• WHAT THE TASK ASKS: Tally the lines in the material below that hold the string "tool" and report the tally alone.

• MATERIAL PROVIDED:
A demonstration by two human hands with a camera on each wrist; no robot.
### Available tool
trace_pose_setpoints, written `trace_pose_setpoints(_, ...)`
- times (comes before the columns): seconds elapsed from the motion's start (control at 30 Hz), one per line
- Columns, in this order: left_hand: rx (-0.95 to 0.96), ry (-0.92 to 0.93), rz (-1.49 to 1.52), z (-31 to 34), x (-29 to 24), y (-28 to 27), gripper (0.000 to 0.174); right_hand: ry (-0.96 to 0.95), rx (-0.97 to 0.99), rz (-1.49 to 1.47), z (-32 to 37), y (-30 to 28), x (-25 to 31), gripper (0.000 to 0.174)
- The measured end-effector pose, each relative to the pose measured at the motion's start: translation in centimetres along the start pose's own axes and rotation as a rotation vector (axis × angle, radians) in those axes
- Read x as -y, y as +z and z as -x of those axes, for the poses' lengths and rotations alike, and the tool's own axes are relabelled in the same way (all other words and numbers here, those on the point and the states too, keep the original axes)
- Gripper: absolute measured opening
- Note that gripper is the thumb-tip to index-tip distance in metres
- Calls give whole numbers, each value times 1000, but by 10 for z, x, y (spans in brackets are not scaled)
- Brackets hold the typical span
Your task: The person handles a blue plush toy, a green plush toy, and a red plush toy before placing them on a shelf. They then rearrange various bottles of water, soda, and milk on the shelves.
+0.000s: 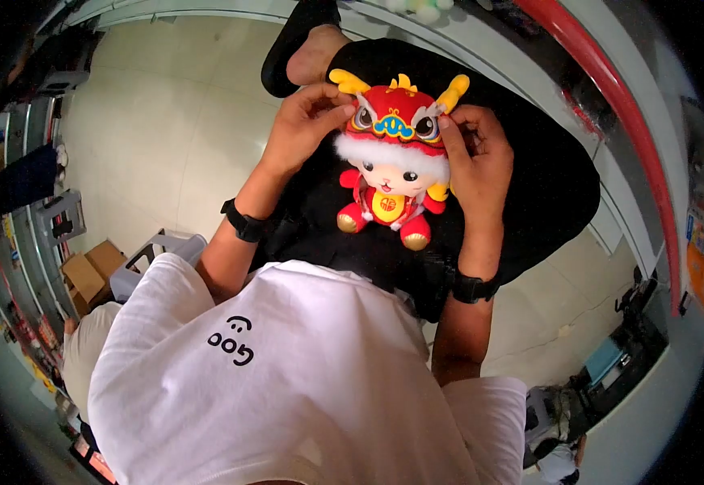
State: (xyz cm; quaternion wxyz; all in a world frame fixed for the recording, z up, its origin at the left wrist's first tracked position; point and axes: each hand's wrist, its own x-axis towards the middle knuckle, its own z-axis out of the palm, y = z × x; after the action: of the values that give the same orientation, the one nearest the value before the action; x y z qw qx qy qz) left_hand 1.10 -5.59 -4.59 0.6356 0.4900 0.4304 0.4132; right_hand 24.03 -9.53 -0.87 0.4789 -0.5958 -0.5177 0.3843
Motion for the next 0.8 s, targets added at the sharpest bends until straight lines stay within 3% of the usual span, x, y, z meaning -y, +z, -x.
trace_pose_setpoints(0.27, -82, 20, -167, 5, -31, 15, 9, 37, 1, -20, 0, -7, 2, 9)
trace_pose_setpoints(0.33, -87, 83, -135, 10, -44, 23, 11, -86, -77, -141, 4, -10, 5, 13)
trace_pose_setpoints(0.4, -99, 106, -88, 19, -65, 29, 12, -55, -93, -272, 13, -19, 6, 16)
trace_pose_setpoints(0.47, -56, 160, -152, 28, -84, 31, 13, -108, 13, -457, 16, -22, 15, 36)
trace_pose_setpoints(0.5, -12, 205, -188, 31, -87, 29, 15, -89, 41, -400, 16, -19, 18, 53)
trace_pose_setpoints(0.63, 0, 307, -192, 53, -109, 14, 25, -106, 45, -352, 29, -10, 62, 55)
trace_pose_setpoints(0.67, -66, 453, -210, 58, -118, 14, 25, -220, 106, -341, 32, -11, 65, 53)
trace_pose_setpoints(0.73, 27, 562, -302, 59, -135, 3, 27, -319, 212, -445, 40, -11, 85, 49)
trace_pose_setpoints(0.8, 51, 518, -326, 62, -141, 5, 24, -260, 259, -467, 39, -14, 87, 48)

• RESPONSE BOX: 2